9. Esperamos unos 30 minutos y observamos.

　
　EXTRACCION DE ADN DE CELULAS ANIMALES.


 1. Higadito de pollo.
2. Mortero.
3. Pipeta.
4. Probetas
5. Alcohol etílico de 96%
6. Lavavajillas
7. Zumo de piña.
8. Papel de filtro.
9. Varillas de vidrio.
10. Embudos.

MATERIAL.
Método experimental.Trituramos un higadito de pollo en un mortero. Añadimos al triturado 100ml de agua destilada y removemos hasta hacer una especie de papilla.

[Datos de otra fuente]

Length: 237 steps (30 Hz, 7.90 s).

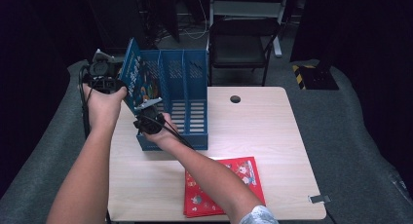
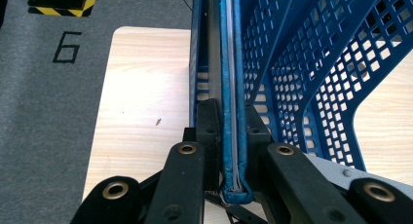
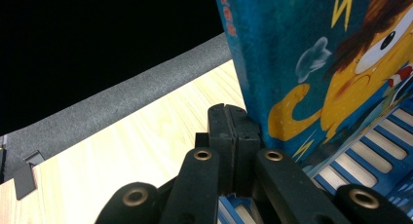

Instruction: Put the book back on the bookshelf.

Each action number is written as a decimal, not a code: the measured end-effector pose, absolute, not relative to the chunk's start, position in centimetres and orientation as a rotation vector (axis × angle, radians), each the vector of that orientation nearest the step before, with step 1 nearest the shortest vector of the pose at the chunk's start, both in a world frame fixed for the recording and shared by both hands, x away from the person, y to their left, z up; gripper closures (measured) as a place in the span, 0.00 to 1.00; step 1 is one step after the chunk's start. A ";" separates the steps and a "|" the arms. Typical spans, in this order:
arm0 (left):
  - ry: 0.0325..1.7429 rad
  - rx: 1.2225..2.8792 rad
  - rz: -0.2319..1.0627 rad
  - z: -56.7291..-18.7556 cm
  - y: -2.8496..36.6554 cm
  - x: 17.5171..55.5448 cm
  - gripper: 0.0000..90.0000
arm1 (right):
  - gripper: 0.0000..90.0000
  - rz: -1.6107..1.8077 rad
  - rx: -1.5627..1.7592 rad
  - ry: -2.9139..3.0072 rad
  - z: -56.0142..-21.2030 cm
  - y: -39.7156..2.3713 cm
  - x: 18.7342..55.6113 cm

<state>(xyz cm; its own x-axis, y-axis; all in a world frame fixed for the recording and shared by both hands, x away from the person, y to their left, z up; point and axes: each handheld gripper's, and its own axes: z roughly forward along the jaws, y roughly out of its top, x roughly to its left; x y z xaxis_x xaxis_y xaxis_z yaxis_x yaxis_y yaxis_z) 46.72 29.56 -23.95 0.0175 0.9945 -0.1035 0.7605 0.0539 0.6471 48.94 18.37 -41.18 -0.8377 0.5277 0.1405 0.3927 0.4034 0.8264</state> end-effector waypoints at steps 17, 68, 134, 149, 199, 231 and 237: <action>1.801 1.778 0.546 -25.9 29.7 47.5 0.92 | 1.00 1.388 0.781 2.521 -41.2 18.4 49.0; 1.756 1.811 0.633 -25.3 28.5 47.7 0.92 | 1.00 1.402 0.801 2.506 -41.5 18.2 49.4; 1.691 1.672 0.617 -26.2 30.4 46.3 0.60 | 0.78 1.421 0.850 2.449 -39.9 11.8 47.8; 1.618 1.698 0.604 -26.2 30.2 45.1 0.58 | 0.74 1.412 0.883 2.422 -39.8 9.2 46.9; 1.401 1.830 0.429 -35.6 27.8 39.5 0.48 | 0.70 1.351 0.914 2.344 -42.0 -0.2 41.1; 1.248 1.850 0.270 -42.4 24.6 34.7 0.49 | 0.62 1.281 0.924 2.241 -44.3 -8.5 34.7; 1.261 1.852 0.270 -43.2 24.1 34.0 0.50 | 0.57 1.258 0.943 2.244 -44.6 -9.5 33.1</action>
<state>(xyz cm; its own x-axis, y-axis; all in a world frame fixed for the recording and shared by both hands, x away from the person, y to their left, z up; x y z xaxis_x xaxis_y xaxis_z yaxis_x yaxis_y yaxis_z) 33.96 24.09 -43.18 0.4666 0.8416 -0.2721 0.6566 -0.1235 0.7441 33.12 -9.54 -44.65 -0.6931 0.7206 -0.0166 0.3618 0.3677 0.8567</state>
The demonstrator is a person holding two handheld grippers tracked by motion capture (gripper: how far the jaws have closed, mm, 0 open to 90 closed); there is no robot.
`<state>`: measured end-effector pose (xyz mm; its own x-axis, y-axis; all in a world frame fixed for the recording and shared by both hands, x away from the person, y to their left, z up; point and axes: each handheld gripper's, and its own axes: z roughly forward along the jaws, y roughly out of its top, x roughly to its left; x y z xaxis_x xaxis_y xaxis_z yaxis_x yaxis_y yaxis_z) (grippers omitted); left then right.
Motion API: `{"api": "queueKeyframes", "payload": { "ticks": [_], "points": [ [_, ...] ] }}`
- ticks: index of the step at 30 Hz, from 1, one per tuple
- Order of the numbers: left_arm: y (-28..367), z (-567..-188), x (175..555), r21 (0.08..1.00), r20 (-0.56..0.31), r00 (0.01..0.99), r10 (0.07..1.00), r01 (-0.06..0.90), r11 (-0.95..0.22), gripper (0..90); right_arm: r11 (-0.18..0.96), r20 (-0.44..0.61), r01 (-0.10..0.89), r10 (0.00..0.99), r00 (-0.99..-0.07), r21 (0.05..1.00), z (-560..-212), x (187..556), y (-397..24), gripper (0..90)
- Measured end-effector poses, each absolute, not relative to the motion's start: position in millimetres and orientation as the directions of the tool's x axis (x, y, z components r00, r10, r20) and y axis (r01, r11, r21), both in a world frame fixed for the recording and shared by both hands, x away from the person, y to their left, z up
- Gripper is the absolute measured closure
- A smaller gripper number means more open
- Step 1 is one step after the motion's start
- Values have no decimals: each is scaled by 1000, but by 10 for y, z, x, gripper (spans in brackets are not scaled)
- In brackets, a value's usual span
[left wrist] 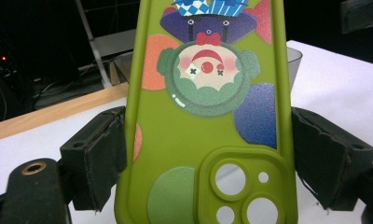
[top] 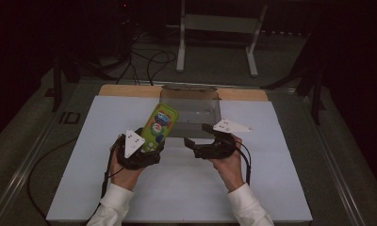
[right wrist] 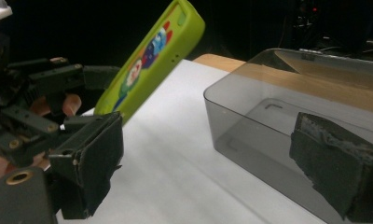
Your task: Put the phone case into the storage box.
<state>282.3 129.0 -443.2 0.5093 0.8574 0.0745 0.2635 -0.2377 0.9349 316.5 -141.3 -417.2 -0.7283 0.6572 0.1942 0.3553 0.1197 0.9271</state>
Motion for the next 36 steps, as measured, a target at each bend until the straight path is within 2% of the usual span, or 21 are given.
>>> {"api": "queueKeyframes", "payload": {
  "ticks": [12, 15, 21, 36],
  "points": [
    [1234, -4394, 2792, 943, 46, 501, 864, 263, -203, 161, 98, 233, 376, 634, -738, 922, -4128, 3231, -1181, 153],
    [1216, -4384, 2785, 947, 36, 495, 868, 261, -188, 161, 84, 248, 381, 629, -737, 921, -4123, 3239, -1132, 197],
    [1165, -4388, 2774, 952, 7, 490, 872, 262, -156, 161, 62, 289, 411, 616, -733, 910, -4126, 3253, -1068, 296],
    [1037, -4419, 2753, 962, -47, 476, 878, 257, -88, 161, 13, 401, 491, 558, -726, 871, -4186, 3286, -973, 653]
  ]
}}
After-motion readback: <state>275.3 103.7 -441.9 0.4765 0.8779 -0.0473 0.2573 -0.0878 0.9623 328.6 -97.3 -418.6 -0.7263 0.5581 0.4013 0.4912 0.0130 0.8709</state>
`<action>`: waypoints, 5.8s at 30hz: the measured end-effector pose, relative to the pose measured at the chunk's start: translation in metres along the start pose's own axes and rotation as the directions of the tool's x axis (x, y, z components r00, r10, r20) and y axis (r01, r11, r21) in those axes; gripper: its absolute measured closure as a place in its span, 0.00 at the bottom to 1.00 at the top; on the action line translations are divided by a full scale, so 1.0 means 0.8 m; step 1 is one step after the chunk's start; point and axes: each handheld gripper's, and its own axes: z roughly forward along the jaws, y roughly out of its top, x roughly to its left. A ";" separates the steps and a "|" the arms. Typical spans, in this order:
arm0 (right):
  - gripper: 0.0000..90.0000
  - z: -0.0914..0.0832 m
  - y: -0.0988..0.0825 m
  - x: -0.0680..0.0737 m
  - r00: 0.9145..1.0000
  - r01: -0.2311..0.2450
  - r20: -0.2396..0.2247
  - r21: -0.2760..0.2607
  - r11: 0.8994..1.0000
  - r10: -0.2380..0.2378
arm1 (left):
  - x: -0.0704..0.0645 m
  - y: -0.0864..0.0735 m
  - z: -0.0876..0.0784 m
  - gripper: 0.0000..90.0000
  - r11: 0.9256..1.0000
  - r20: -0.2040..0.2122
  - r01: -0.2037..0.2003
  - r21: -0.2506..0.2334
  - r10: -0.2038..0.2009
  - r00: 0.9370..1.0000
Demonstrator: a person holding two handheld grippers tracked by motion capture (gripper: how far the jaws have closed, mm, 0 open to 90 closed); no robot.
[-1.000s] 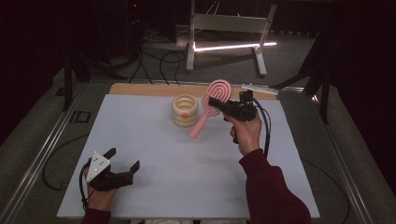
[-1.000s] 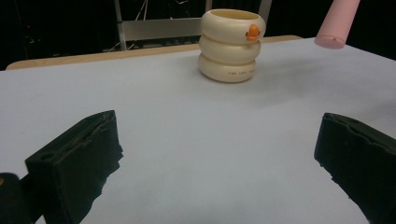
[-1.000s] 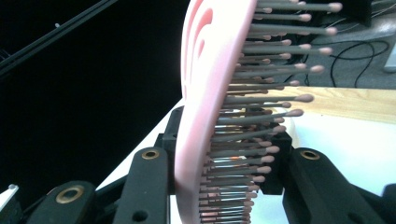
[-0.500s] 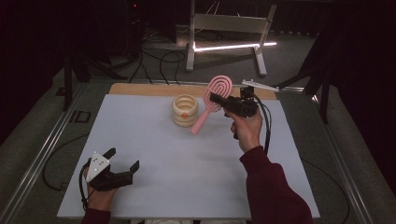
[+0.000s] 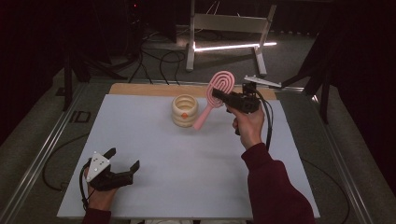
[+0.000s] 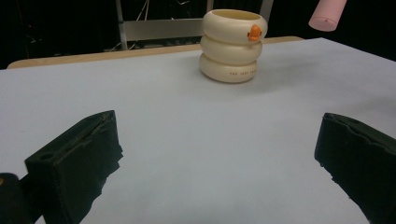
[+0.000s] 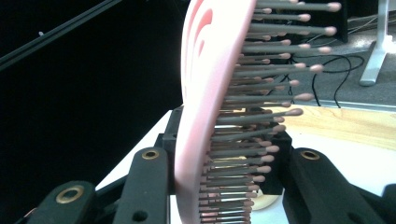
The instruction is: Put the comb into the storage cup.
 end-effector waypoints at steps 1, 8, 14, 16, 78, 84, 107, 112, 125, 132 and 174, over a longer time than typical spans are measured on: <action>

La papilla debe quedar opaca, nunca transparente.
Filtramos varias veces la papilla en un embudo con papel de filtro sobre una probeta. Vertimos la pasta que queda en el filtro en otra probeta y anotamos el volumen.



Añadimos una cantidad de detergente equivalente a una cuarta parte del volumen de la pasta. Removemos suavemente hasta que la pasta quede homogénea.



Añadimos 10 ml de zumo de piña y seguimos removiendo la mezcla unos cinco minutos.
Vertimos la mezcla en otra probeta mas ancha y añadimos poco a poco con una pipeta 50 ml de alcohol frío. El alcohol debe resbalar por las preces de la probeta para evitar que se mezcle con la pasta.



Dejamos reposar la mezcla sin agitar ni remover . Al cabo de unos minutos vemos que se forman dos fases: en el fondo estará el agua con las proteínas y en la parte superior estará el alcohol con ADN en forma de filamentos blancos. Sumergimos la varilla de vidrio solo en la parte del alcohol y la movemos siempre en la misma dirección hasta que los filamentos blancos se adhieran a la varilla.
Ya extraído el higado el ADN .



Añadimos azul de metileno y observa las fibras al microscopio.